Will LVMH’s entry in the luxury watch segment change the market?
LVMH has great brands, especially Zenith and Tag Heuer watches. The greater number of players in watches has led to the growth of this market. The capacity of the market to generate new players is extremely healthy.

Why is Cartier the leading brand?
First, the brand has a long history. It is charismatic and mythical and has become a reference. In the watch sector, Cartier is in a class of its own. Choosing a shape is essential. With other watchmakers, form follows function. At Cartier, the inverse is true. It is the shape of Cartier watches that is exceptional. The mythic status took 150 years to establish. Our role is to make this myth live.

LVMH seems to have recently adopted an approach that is similar to yours.
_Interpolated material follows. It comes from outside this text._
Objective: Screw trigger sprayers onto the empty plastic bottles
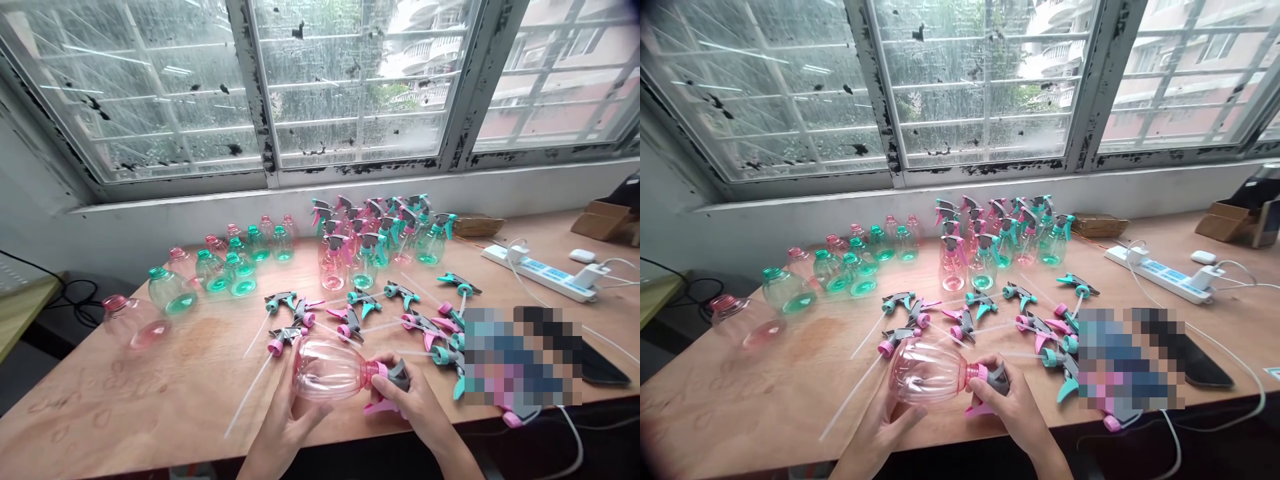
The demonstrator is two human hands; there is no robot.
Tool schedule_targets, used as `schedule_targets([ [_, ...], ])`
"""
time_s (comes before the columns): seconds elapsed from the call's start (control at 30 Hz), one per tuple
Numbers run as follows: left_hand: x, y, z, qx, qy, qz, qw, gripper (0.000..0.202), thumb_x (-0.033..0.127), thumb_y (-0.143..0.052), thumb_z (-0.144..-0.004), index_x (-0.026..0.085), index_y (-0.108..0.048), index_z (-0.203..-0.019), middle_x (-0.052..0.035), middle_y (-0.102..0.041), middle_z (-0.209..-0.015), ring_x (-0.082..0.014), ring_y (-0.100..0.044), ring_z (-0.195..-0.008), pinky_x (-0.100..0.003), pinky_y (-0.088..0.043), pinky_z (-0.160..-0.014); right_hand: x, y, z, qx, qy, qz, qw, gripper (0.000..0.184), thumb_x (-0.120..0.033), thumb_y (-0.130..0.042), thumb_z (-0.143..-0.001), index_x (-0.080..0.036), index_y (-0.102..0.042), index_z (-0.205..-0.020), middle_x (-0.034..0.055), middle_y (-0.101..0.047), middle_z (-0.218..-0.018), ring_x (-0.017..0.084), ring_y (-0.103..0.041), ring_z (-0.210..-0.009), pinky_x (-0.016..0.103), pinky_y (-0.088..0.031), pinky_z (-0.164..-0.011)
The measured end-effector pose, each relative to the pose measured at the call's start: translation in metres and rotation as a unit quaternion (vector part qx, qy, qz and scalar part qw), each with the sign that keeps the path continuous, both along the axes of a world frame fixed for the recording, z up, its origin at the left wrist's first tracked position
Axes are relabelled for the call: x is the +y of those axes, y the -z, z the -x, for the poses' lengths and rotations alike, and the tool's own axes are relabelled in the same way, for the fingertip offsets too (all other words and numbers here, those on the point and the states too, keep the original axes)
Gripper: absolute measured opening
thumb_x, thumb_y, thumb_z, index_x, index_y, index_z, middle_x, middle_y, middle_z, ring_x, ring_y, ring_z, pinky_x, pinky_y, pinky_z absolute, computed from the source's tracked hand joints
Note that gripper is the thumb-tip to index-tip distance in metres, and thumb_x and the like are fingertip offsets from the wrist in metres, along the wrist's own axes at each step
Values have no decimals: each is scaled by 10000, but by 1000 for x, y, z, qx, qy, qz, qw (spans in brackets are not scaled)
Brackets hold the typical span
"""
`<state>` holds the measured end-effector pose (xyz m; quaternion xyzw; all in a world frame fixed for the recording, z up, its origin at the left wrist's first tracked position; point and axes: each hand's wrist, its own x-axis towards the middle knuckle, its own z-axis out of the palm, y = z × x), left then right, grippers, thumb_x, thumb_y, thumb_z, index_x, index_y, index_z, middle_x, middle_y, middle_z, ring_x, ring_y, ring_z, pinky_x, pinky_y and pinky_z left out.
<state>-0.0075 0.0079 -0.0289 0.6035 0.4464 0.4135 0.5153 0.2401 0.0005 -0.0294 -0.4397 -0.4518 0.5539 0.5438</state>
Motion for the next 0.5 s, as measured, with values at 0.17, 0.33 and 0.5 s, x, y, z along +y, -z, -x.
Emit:
schedule_targets([
  [0.17,-1,3,0,13,-4,-24,1000,835,429,-681,-962,435,-182,-1631,-8,-213,-1749,-320,-268,-1584,-516,-182,-1309,0,0,1,-6,8,4,1000,426,-536,-812,-833,-177,-657,-1004,-17,-735,-594,174,-668,-517,275,-537,-569],
  [0.33,-3,1,2,16,-3,-27,1000,985,423,-750,-913,405,-99,-1652,-22,-154,-1763,-341,-186,-1605,-527,-141,-1317,0,2,0,-16,-11,-4,1000,394,-509,-833,-820,-184,-668,-970,-9,-732,-633,194,-688,-583,281,-535,-596],
  [0.5,-1,-2,1,-5,14,-13,1000,946,449,-726,-924,309,-155,-1664,-88,-332,-1707,-372,-193,-1599,-552,-200,-1306,1,3,0,-29,4,-7,1000,404,-521,-830,-818,-185,-672,-978,-3,-732,-622,206,-680,-587,305,-531,-615],
])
Other brands use Cartier as a model, though you have to be wary of confusion. When you talk about creativity, you are not necessarily talking about fashion. Cartier has never confused luxury and fashion. Part of Cartier’s strength comes from its ability to adapt itself to new lifestyles. The client has evolved.

What are the brand’s main selling points?
Our savoir-faire, in both watches and jewelry, more than a marketed product. There is a mystique to the brand. Cartier has strong symbolic value.

It your strategy for the Middle East different than for the rest of the world?

What are the leading products in the region?
Each market has its characteristics. It’s in our interest to adapt Cartier to its environment. Cartier in Japan, Cartier in the United States – the products aren’t exactly the same. When a product sells well, it sells well everywhere.

What about counterfeiting, which is a problem for Cartier in the Middle East?
There are no countries that are dragging their heels in the region. There are counterfeiting centers in the world that are more active than the Middle East. Counterfeiting exists everywhere. We’ve always taken a double approach: legal and educative. We will continue to fight counterfeiting and parallel marketing.

What are your objectives for growth?
A few years ago my predecessor and mentor, Alain Perrin, said that Cartier would never be quoted on the stock exchange because everyday speculation on the stock market damages the myth and the magic of the brand. All the magic of Cartier cannot be summed up in a simple growth figure.